オーロラサウンドから、MMエキスパンダーのAFE10とRIAAコンバーターのAFE10という趣味性の高い機器が発売された。本誌試聴室で試してみたのだが、なかなか面白く有意義な製品だったので紹介したい。
MMエキスパンダーのAFE10は、アンプのMM型フォノ入力とフォノカートリッジの間に挿入する機器だ。主宰者の唐木志延夫氏によれば、47kΩ負荷で固定されているMM型入力ではヴィンテージのフォノカートリッジを組み合わせた場合に高域が強調されすぎたり音が暴れたりするという。AFE10は負荷抵抗(Ω)と負荷容量(pF)を段階的に変化できるのが特徴。聴感でエネルギーバランスを調整する機器である。ステレオカートリッジでモノーラル盤を聴く場合にノイズ成分となる縦振幅の音をキャンセルできる、MONOスイッチも便利な装備といえよう。
対応するカートリッジはMM型だけではなく、GEのバリレラや高出力MC型にも対応する。また、昇圧トランスを経由したMC型も可能である。AFE10は電源不要のパッシヴ機で、信頼性の高いロータリースイッチを採用。TAKMAN製の固定抵抗器(誤差1%級)と独WIMA製のフィルムコンデンサーが、音声信号に並列接続されるようになっている。

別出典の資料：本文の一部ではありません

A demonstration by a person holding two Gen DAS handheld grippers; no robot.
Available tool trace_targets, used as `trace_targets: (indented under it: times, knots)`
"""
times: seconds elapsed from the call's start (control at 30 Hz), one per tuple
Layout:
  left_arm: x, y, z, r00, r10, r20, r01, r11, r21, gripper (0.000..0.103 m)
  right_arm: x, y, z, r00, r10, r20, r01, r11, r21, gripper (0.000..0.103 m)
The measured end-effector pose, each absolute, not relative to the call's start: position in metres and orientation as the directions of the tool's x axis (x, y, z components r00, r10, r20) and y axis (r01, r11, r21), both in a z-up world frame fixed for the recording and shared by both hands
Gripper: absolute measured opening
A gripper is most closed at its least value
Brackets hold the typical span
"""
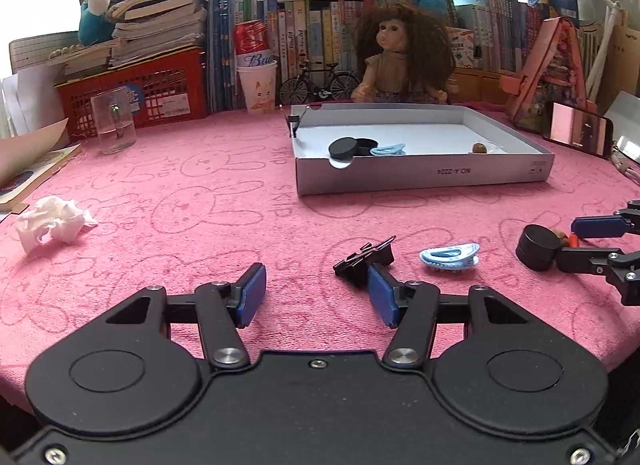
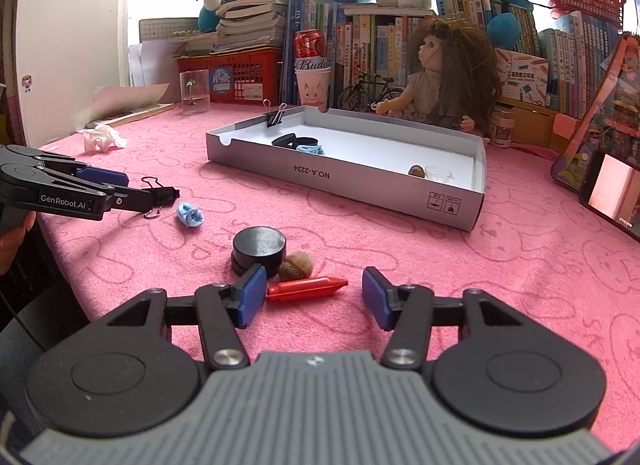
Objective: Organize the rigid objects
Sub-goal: 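Grasp the black binder clip with the left tool while the right tool approaches a red crayon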
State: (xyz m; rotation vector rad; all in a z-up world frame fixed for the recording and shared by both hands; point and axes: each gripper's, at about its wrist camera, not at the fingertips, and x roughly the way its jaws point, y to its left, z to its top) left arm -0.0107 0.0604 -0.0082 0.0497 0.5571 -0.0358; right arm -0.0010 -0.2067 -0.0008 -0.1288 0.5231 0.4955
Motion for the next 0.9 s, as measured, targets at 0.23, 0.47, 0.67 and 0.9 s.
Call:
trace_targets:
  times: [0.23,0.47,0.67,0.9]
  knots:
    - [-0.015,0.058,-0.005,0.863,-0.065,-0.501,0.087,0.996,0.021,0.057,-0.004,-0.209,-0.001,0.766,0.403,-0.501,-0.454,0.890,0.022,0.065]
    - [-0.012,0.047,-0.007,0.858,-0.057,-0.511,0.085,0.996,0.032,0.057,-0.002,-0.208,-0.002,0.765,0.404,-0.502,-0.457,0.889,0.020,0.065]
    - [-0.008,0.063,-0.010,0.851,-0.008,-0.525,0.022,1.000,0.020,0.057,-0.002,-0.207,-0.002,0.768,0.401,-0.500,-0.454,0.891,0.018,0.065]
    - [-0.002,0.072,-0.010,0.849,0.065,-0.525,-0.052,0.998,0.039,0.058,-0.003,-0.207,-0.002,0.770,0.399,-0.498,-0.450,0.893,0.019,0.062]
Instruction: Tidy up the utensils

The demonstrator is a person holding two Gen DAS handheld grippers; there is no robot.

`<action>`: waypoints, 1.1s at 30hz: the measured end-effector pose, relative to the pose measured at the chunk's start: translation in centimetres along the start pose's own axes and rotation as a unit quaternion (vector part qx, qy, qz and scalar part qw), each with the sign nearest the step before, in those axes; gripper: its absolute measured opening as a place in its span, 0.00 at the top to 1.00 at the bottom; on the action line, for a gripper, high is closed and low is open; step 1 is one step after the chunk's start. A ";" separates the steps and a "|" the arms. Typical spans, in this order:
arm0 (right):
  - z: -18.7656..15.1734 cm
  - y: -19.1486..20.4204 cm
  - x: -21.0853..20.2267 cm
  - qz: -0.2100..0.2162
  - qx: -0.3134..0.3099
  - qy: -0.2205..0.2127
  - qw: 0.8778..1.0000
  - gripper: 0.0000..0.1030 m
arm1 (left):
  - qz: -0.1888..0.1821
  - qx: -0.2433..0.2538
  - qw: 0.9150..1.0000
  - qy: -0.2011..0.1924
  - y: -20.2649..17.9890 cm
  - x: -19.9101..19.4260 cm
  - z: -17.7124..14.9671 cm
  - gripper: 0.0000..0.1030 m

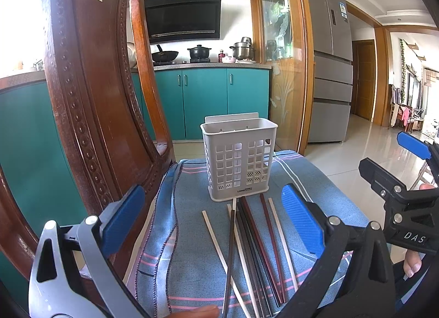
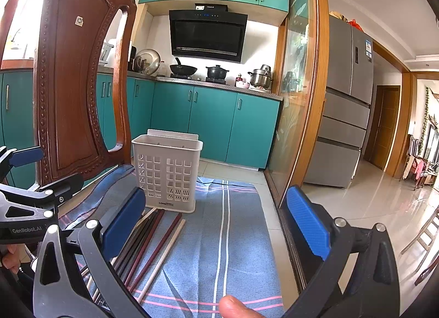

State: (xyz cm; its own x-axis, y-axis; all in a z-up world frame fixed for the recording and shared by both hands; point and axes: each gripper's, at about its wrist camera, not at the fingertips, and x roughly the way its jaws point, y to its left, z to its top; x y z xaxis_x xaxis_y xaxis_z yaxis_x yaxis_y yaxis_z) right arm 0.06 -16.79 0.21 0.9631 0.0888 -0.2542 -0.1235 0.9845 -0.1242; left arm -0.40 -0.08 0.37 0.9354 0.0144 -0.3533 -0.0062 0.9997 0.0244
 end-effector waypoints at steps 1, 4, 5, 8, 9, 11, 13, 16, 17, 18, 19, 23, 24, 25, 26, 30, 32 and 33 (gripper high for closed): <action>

シュアーのM44Gでデイヴ・グルーシンのダイレクト盤を聴いてみると、中高域が張ったエネルギーバランスで違和感がありあり。そこで推奨値(47kΩ/470pF)にすると、オヤッと驚くほど聴き慣れたバランスに仕上がった。また、ザ・ビートルズ「プリーズ・プリーズ・ミー」のモノーラル盤(英国パーロフォン)をGEのバリレラで聴いてみると、高音域が突っ張ったウルサイ音になってしまう。それをAFE10で6.8kΩの負荷抵抗にすると、ヴォーカルが聴きとりやすく中音域を重視した好ましい音調バランスに変貌。負荷容量のベストポジションはお好みということだが、何度か聴き比べると最適値が見出せそうだ。同じくモノーラル盤のザ・ビーチ・ボーイズ「グッド・ヴァイブレーション」(レコードストアデイの10インチ/78回転盤)を聴いたが、試聴環境ではGEのバリレラは6.8kΩ負荷が最適だった。
視聴したレコード
試聴したヴィンテージ・カートリッジ
RIAAコンバーターのAFE11は、CDプレーヤーなどのラインレベル信号をMM型フォノ入力で聴くことができる、逆RIAA補正カーブと減衰回路を内蔵した製品。ACアダプターからの電源供給で、そこでのリップル成分を低減する回路も内蔵している。
入出力には高音質オペアンプを使ってインピーダンス変動の影響を回避した。正確なRIAA逆補正カーブは、米国オーディオプレシジョンの高性能計測器で詰めたもの。
本機を介してアキュフェーズDC950の出力信号をエアータイトATC5プリアンプのMM入力に接続して聴いたが、良質のアナログ盤を聴いたイメージである。真空管回路らしい温かみと弾力のある美音が愉しめた。